Whatever her background, Hania has made a drawing filled with acquired knowledge and “aesthetic energy”. It was made not for art’s sake but as part of science education. As you can see, it is replete with information about salmon and their spawning cycle. Notes were made on a field trip and a finished drawing back in the classroom. It interests me that the world above water, as Hania describes it, is a somewhat prosaic itemizing of natural elements, important science, perhaps, but the ballet occurs beneath the water thanks to her line rendering of graceful salmon bodies moving in their life cycle . Hania did not see this underwater world clearly and so we must conclude that she constructed it from limited information and a good deal of imagination. It was in this imaginative exercise that she particularly felt empathy and, without meaning to, expressed it as 'aesthetic energy'. It is not a work of art (although it is certainly artistic) because it fails to achieve a total sense of formal integration. It is, however, an outstanding example of how drawing can be used in subjects like science and social studies.
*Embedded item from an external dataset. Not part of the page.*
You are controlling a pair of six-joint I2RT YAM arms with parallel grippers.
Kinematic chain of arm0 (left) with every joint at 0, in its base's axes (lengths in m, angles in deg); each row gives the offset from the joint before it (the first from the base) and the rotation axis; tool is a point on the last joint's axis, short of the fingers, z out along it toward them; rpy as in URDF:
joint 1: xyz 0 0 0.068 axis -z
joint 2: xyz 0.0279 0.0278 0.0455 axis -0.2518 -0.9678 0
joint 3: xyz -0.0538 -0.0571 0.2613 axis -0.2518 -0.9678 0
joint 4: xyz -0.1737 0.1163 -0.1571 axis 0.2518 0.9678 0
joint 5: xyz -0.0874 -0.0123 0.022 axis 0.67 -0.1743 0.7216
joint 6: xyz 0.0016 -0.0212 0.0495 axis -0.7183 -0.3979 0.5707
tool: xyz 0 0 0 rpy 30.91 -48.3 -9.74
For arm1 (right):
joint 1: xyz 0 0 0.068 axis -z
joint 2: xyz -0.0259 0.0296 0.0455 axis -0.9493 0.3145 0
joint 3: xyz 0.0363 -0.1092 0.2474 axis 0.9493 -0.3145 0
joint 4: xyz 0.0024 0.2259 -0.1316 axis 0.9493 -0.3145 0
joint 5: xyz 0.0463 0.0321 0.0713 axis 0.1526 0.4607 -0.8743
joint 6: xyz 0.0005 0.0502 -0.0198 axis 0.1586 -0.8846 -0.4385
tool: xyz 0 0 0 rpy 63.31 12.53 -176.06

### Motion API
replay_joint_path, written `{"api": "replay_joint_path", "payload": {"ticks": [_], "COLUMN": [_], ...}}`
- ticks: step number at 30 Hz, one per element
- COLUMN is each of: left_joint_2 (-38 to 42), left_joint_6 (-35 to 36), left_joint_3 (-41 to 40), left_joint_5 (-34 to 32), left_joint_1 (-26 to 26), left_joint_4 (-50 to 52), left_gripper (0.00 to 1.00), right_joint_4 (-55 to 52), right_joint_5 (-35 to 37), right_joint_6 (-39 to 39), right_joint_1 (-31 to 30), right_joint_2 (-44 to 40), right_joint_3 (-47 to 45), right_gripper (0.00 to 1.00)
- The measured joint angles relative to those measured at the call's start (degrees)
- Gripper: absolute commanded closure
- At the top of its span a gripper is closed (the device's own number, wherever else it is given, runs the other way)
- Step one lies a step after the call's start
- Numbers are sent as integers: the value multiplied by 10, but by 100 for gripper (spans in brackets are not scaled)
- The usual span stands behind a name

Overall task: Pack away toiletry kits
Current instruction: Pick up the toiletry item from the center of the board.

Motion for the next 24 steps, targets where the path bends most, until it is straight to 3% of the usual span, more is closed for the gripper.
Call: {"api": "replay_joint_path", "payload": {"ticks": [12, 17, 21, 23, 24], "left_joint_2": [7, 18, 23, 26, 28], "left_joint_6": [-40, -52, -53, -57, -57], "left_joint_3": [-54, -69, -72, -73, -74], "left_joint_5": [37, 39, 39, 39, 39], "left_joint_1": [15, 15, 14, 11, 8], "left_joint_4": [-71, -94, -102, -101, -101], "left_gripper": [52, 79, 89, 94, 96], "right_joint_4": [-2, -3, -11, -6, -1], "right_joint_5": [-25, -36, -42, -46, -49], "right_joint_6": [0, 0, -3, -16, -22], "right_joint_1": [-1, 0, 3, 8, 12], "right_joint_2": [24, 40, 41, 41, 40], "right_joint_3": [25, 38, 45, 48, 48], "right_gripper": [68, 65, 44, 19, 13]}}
A final observation: serious study of the drawing-as-language phenomenon is frustrated by the fact that few children have been privileged to participate in a 'daily draw' or to have experienced a curriculum with drawing as a serious language element. We don’t know what such a program would do for the values of language cited elsewhere or for literacy, either for the individual child or for large populations. Research is severely handicapped because there are no statistically valid populations to study. We can only offer intelligent guesses and reasonable extrapolations, which we have tried to do.
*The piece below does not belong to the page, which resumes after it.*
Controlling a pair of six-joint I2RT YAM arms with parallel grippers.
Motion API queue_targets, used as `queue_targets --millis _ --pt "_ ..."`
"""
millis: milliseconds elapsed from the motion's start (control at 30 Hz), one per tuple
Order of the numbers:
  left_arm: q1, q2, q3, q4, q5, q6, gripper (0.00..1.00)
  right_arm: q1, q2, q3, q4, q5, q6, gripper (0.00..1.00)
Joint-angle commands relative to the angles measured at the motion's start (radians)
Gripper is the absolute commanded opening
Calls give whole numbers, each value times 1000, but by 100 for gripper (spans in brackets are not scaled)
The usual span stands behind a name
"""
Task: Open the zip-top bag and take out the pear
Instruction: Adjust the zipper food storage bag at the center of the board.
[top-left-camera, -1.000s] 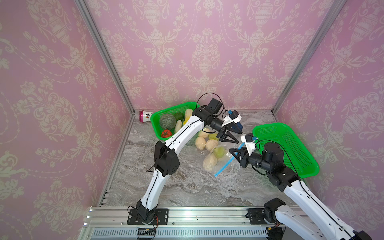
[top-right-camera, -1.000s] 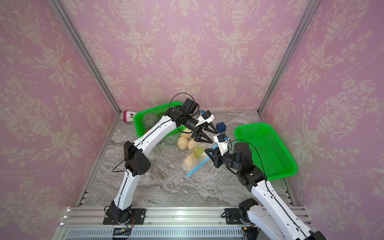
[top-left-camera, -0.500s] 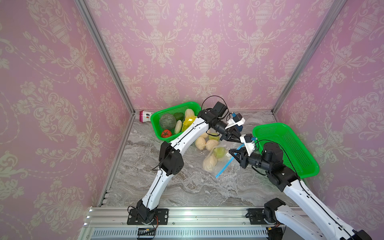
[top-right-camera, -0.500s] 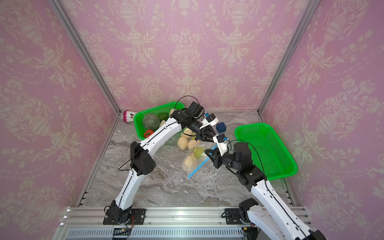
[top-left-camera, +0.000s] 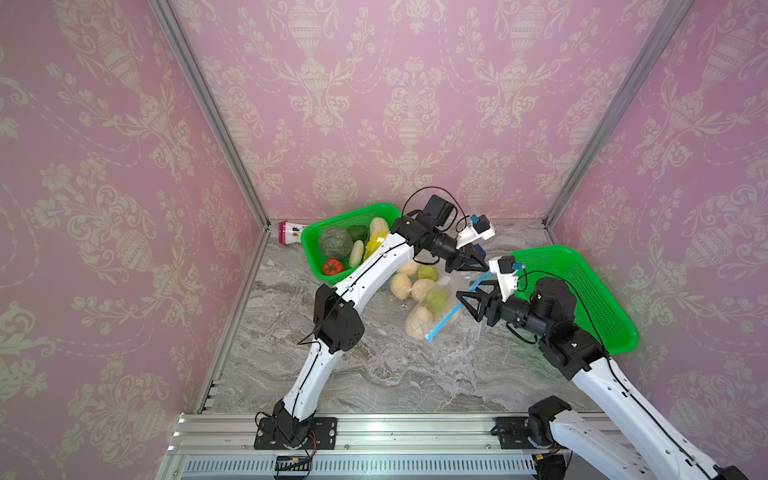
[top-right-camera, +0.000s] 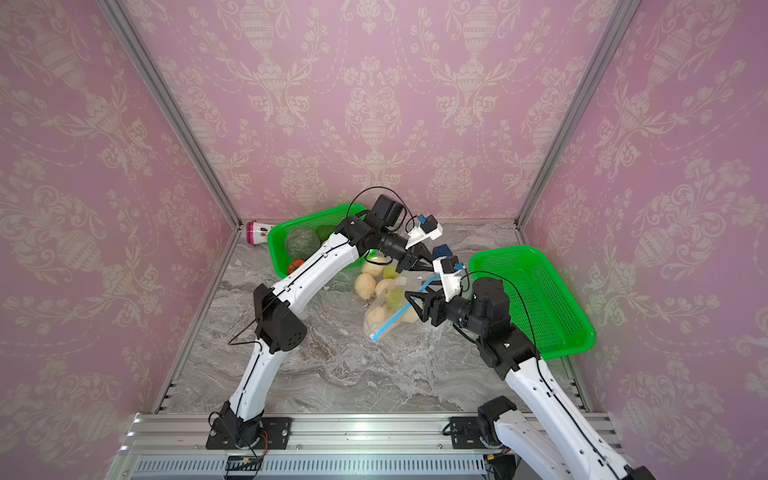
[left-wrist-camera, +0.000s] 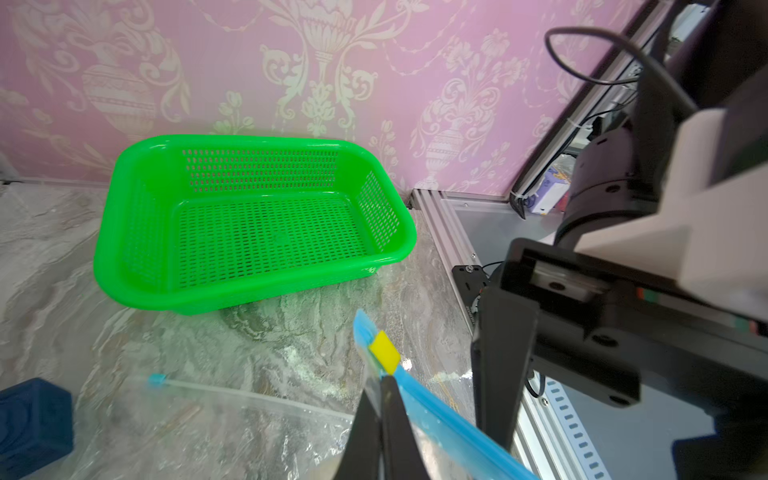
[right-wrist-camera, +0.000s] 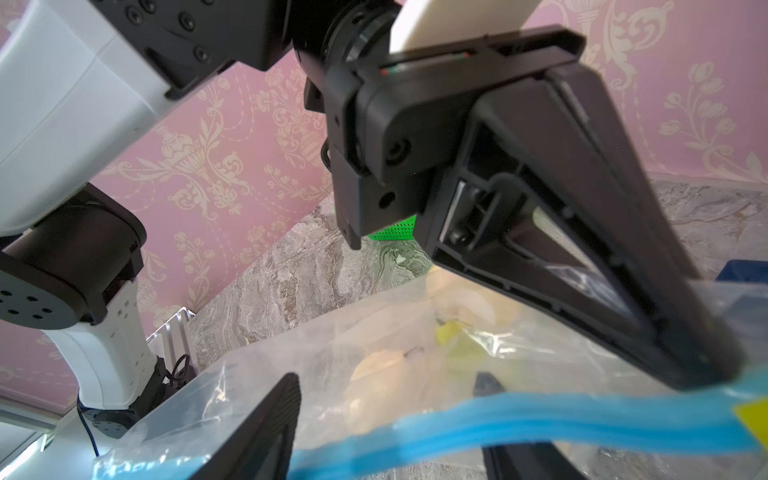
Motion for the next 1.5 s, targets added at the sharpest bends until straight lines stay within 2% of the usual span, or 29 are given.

One thing seems certain to me: the times call for a new vision of schooling in which drawing-as-language is integrated into the home/school curriculum as an auxiliary to words and numbers. Drawing combined with literacy is an incredibly rich language with many possible combinations and applications. For purposes of discussion and consideration may I suggest a model for the future schooling of children? 1) Drawing and literacy together as the basic language tools 2) the entire world and its wondrous manifestations as the subject matter of an open-ended curriculum 3) children the active researchers and parents and teachers, the active guides.